EXCERPTED RECORDS START

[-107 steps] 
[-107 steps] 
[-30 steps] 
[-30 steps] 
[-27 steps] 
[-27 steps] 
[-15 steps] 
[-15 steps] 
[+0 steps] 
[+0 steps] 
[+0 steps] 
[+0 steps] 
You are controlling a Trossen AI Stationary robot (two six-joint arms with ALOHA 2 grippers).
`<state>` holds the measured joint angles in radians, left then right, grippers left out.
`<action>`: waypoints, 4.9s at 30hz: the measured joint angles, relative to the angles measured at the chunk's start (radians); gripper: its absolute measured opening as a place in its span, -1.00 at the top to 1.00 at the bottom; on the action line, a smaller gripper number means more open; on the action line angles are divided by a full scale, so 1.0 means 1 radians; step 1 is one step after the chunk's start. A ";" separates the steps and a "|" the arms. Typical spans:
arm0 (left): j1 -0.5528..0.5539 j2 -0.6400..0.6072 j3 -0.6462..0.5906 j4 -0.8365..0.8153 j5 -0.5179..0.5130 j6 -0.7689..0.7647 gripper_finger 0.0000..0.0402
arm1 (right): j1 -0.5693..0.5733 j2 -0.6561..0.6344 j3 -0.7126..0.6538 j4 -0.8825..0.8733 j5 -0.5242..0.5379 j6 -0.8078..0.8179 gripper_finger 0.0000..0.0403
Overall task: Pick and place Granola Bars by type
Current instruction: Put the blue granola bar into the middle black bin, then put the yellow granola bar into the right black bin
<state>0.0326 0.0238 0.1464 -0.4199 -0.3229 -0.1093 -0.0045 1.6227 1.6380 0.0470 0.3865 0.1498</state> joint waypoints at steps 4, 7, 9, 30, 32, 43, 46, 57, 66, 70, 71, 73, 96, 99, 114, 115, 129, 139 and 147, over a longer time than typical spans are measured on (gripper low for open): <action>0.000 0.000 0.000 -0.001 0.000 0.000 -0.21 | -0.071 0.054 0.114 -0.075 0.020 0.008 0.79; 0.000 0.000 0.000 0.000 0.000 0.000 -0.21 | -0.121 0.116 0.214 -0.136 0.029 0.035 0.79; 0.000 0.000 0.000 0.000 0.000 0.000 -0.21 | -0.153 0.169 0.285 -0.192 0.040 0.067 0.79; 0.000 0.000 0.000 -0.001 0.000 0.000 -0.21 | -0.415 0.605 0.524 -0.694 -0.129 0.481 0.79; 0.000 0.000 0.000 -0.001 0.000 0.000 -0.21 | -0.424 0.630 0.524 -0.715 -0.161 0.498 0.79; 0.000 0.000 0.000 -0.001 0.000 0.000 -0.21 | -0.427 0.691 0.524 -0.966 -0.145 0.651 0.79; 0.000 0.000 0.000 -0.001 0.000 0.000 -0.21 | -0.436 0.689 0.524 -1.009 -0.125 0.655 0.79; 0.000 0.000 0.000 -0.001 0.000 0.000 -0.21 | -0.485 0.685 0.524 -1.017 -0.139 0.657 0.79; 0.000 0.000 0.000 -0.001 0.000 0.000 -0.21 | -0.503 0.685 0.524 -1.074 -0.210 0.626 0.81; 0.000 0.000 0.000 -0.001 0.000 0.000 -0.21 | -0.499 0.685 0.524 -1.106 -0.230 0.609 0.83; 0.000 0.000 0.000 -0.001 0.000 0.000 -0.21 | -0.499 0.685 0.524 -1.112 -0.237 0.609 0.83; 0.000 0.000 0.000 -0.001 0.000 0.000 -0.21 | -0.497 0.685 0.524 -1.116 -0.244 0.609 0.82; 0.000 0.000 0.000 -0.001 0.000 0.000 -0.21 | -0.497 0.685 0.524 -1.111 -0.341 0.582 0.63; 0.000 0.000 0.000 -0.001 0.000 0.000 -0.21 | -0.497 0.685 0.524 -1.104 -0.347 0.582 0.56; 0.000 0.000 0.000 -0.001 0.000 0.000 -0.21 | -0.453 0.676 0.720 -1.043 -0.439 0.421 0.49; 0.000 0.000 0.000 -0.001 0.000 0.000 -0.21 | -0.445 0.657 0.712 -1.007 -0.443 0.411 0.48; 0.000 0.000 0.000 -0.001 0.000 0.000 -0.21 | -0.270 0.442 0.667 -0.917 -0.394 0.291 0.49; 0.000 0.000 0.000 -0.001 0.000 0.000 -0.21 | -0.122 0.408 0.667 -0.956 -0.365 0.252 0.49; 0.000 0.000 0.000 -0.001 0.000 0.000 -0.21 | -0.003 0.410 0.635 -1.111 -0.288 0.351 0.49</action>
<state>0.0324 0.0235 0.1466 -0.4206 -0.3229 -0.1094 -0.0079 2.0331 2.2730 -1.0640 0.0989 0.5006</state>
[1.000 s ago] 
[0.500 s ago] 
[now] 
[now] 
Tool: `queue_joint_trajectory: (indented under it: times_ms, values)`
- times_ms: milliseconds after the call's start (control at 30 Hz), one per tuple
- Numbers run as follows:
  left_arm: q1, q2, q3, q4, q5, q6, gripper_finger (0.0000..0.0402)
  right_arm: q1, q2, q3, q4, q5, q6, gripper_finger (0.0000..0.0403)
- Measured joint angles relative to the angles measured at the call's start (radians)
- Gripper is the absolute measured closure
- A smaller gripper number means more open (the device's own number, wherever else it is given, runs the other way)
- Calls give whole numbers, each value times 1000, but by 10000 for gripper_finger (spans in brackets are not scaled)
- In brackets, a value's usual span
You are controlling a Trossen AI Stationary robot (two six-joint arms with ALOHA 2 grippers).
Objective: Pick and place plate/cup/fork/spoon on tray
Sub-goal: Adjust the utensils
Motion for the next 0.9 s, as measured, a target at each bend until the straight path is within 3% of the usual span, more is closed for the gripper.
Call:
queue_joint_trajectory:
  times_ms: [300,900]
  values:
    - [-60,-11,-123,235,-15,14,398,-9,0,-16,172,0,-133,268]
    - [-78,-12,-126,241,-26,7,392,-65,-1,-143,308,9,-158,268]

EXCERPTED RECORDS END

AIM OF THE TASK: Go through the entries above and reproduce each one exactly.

FINISHED TASK:
[-107 steps] 
[-107 steps] 
[-30 steps] 
[-30 steps] 
[-27 steps] 
[-27 steps] 
[-15 steps] 
[-15 steps] 
[+0 steps] 
[+0 steps] 
[+0 steps] 
[+0 steps] 
You are controlling a Trossen AI Stationary robot (two six-joint arms with ALOHA 2 grippers).
`<state>` holds the measured joint angles in radians, left then right, grippers left out.
`<action>`: waypoints, 4.9s at 30hz: the measured joint angles, relative to the angles measured at the chunk's start (radians); gripper: its absolute measured opening as a place in its span, -1.00 at the top to 1.00 at the bottom; on the action line, a smaller gripper number means more open; on the action line angles are divided by a full scale, so 1.0 means 1 radians; step 1 is one step after the chunk's start. A ";" separates the steps and a "|" the arms. Typical spans:
arm0 (left): j1 -0.5528..0.5539 j2 -0.6400..0.6072 j3 -0.6462..0.5906 j4 -0.8365..0.8153 j5 -0.5179..0.5130 j6 -0.7689..0.7647 gripper_finger 0.0000..0.0402
arm1 (right): j1 -0.5693..0.5733 j2 -0.6561..0.6344 j3 -0.7126..0.6538 j4 -0.8825..0.8733 j5 -0.5242..0.5379 j6 -0.8078..0.8179 gripper_finger 0.0000..0.0403
Overall task: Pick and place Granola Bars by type
Current instruction: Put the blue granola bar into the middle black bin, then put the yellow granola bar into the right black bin
<state>0.0326 0.0238 0.1464 -0.4199 -0.3229 -0.1093 -0.0045 1.6227 1.6380 0.0470 0.3865 0.1498</state> joint waypoints at steps 4, 7, 9, 30, 32, 43, 46, 57, 66, 70, 71, 73, 96, 99, 114, 115, 129, 139 and 147, over a longer time than typical spans are measured on (gripper low for open): <action>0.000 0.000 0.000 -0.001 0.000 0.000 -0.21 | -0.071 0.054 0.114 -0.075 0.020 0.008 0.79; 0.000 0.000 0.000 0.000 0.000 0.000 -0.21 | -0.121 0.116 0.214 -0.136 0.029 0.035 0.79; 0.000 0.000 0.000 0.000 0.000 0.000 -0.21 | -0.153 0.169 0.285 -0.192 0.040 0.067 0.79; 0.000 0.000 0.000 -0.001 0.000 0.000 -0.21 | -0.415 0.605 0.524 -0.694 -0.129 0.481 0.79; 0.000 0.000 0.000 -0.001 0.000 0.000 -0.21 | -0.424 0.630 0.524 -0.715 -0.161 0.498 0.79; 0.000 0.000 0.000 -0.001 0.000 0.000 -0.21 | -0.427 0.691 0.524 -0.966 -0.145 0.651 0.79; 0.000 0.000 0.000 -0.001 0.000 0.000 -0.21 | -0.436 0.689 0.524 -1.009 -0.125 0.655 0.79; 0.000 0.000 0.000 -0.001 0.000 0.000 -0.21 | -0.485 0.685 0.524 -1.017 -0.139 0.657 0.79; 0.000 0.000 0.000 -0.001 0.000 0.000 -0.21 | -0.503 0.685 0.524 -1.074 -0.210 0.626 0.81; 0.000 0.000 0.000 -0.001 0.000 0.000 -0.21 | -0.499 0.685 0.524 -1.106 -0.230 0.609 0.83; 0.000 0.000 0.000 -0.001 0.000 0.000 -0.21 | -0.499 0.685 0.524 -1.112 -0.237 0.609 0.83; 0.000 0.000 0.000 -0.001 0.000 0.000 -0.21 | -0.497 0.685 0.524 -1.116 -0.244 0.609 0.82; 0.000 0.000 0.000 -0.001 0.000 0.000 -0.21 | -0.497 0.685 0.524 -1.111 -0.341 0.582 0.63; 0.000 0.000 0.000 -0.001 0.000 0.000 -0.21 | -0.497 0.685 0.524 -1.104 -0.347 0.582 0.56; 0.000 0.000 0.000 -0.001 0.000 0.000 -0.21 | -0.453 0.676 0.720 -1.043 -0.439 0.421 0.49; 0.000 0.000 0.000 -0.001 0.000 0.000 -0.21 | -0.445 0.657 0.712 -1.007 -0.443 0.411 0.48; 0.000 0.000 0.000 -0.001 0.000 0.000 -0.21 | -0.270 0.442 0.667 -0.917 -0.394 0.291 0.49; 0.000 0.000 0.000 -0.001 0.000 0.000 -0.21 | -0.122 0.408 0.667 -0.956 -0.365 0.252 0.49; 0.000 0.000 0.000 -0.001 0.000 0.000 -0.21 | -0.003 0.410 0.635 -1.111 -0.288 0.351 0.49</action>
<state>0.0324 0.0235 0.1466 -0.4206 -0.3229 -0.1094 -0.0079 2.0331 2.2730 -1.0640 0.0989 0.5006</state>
[1.000 s ago] 
[0.500 s ago] 
[now] 
[now] 
Tool: `queue_joint_trajectory: (indented under it: times_ms, values)`
- times_ms: milliseconds after the call's start (control at 30 Hz), one per tuple
- Numbers run as follows:
  left_arm: q1, q2, q3, q4, q5, q6, gripper_finger (0.0000..0.0402)
  right_arm: q1, q2, q3, q4, q5, q6, gripper_finger (0.0000..0.0403)
- Measured joint angles relative to the angles measured at the call's start (radians)
- Gripper is the absolute measured closure
- A smaller gripper number means more open (the device's own number, wherever else it is given, runs the other way)
- Calls give whole numbers, each value times 1000, but by 10000 for gripper_finger (spans in brackets are not scaled)
- In brackets, a value's usual span
You are controlling a Trossen AI Stationary robot (two six-joint arms with ALOHA 2 grippers).
Objective: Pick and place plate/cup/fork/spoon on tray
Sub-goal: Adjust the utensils
Motion for the next 0.9 s, as measured, a target at each bend until the straight path is within 3% of the usual span, more is closed for the gripper.
Call:
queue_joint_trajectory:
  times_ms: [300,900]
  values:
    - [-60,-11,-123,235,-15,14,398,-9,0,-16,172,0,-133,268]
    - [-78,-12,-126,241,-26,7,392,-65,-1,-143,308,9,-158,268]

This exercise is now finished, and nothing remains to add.